特に、シロリムスと呼ばれる免疫抑制薬を飲んでいる患者たちの赤血球はつねにHIVが減っていたのです。
シロリムスはT細胞の作用を変更するように働き、若干のT細胞機能は、主要な4つの要因のうち2つに関係し、それがHIV持続に貢献していると考えられています。
「この研究による観察に基づいて、NIH(National Institutes of Health:国立健康研究所)は、もしシロリムスがHIV感染の治癒に貢献するのかどうか、的を絞った研究を今から後援します」とディークス博士は言いました。

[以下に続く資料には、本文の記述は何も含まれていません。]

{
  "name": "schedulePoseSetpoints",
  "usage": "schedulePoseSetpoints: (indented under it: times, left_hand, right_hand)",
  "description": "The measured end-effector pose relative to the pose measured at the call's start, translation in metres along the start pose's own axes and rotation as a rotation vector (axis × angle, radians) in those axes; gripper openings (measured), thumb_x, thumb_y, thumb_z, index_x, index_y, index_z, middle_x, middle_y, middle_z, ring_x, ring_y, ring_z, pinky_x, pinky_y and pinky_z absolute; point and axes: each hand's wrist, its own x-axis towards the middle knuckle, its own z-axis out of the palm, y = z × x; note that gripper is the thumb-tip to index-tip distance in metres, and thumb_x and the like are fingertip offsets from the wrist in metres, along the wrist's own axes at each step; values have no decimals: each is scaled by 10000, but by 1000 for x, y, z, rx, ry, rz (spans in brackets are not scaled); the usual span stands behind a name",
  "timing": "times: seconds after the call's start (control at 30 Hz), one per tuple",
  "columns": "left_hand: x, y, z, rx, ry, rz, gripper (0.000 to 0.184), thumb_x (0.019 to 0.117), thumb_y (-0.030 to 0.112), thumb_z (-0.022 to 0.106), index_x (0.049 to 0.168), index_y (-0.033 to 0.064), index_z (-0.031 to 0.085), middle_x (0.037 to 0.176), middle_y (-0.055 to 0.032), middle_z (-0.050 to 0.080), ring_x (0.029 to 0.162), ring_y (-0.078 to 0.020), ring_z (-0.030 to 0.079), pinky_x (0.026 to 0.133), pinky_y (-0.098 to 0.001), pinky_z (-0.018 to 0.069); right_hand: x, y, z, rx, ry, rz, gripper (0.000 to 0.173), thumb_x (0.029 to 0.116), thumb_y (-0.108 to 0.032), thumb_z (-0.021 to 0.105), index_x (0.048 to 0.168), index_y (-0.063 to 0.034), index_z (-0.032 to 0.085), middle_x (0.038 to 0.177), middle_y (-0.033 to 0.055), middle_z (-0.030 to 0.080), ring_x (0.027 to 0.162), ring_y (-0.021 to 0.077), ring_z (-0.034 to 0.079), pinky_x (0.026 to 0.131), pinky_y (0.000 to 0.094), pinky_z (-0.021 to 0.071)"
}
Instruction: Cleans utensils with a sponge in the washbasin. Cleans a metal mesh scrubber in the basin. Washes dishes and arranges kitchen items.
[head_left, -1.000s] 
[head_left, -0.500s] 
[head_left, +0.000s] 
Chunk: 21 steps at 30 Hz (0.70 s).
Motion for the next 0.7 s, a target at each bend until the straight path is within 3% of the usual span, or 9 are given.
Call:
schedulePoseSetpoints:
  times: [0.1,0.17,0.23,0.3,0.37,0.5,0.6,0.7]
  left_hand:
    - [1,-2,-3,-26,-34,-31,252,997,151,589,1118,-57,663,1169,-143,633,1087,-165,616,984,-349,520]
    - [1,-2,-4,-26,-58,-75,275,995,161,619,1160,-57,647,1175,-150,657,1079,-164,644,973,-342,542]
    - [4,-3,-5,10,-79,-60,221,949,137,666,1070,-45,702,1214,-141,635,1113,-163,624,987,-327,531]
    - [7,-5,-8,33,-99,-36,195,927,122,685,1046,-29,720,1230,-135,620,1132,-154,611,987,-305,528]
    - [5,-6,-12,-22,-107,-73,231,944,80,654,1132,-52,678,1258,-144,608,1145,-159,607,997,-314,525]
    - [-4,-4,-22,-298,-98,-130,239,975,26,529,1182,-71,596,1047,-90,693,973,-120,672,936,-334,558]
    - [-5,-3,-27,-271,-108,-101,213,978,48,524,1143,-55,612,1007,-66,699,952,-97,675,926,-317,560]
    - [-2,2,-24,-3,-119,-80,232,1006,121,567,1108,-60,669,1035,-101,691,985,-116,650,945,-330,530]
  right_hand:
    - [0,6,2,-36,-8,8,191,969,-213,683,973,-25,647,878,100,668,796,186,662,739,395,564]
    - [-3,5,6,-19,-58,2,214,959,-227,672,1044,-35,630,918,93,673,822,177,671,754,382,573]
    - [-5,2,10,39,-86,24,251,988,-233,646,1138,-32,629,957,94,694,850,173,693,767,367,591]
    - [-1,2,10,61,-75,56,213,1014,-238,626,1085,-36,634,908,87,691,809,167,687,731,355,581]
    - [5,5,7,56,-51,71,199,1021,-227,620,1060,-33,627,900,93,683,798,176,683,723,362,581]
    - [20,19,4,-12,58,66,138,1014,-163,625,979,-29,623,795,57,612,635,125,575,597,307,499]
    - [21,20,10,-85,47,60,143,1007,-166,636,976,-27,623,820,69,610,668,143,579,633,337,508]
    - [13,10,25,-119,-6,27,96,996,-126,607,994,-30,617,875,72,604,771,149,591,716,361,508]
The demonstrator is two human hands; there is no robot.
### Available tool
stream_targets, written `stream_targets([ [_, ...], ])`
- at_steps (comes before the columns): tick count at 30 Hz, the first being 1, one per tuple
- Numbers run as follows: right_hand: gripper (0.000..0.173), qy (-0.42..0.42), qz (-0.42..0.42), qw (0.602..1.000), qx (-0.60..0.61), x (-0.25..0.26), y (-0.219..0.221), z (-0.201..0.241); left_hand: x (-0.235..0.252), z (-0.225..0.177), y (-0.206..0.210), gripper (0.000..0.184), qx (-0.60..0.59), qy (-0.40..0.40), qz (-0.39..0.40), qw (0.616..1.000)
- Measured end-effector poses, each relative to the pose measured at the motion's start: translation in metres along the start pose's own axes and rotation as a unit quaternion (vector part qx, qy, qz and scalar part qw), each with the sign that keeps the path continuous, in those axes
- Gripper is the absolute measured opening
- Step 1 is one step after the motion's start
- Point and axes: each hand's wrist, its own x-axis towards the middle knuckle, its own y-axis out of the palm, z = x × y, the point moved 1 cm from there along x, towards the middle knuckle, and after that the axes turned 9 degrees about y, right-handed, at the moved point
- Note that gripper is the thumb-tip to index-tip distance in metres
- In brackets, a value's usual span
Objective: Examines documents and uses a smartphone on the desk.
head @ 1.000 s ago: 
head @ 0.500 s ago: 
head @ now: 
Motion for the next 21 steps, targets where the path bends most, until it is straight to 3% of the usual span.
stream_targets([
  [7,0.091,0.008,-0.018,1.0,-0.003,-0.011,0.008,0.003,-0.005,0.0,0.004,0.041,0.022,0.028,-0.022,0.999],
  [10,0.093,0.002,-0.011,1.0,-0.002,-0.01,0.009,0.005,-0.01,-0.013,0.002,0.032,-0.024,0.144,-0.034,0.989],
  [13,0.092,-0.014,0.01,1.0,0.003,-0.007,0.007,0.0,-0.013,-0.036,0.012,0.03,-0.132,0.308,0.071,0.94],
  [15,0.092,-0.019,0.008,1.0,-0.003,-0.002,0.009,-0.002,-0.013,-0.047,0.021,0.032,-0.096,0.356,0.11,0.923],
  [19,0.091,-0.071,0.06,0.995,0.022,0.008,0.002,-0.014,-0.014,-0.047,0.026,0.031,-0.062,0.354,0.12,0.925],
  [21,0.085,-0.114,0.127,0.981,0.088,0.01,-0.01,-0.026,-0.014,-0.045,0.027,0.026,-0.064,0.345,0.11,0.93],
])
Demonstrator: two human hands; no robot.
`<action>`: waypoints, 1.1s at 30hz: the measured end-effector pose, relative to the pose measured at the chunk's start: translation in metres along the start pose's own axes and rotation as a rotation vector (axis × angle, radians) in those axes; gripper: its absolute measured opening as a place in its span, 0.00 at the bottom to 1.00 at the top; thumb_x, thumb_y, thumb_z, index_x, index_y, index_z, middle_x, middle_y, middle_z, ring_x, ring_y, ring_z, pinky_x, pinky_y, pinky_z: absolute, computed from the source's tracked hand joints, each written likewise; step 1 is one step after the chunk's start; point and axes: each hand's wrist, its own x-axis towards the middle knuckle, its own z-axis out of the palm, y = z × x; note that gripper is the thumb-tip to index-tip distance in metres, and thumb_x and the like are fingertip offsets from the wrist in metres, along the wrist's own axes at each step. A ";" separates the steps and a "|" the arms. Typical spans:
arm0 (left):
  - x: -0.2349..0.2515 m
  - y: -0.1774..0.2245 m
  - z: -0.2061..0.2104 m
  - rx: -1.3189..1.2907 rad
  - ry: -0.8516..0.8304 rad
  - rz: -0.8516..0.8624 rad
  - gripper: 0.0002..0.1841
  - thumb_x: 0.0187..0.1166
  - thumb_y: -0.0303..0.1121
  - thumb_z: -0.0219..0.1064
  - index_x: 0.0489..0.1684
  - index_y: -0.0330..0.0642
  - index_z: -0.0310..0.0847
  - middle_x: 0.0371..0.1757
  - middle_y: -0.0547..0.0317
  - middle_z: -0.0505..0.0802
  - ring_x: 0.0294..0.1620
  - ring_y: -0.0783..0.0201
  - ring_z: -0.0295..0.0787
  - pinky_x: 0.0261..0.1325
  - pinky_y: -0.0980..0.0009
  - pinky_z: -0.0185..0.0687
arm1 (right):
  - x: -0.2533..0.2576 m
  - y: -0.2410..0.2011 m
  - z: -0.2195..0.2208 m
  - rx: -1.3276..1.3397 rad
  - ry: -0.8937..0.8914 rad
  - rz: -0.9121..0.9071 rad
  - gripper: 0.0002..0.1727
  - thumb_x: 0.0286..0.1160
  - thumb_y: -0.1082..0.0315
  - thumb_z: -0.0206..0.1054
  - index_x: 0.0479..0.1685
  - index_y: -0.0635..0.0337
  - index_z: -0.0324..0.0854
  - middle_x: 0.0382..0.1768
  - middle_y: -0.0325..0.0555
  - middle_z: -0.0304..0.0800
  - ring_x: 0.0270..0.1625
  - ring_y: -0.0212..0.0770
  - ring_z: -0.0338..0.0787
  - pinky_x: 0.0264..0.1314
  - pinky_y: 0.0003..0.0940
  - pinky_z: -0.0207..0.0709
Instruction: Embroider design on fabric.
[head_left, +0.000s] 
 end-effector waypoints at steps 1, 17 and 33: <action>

彼らが行った独自の研究への制限を見ることによって、ディークス博士と彼のチームは、どのようにセロリムスがHIVの持続を制限することができのか、さらなる領域の研究を枠組みすることができました。
これらは生物学的な見本を取ることを含み、複製することができるHIVのレベルを測定する異なる技術を用います。
その他にもチームは、もし事実として、彼らの研究対象となっている腎臓移植を受けた全ての参加者たちは、結果に影響を与えているのではないかと踏んでいます。
これにもかかわらず、ディークス博士は、その彼らの管理下でシロリムスの使用を支援した臨床試験の研究報告に満足しました。
彼は結論づけました。
「私
たちの研究は、彼らの才能と資源が合併するときに起こりえる潜在的な相乗効果を引き立てています。私たちは移植コミュニティーが、現在のHIVという病気
を治癒するための強力な免疫抑制薬の可能性の役割をHIVコミュニティーに対してたくさん教えることができると感じています。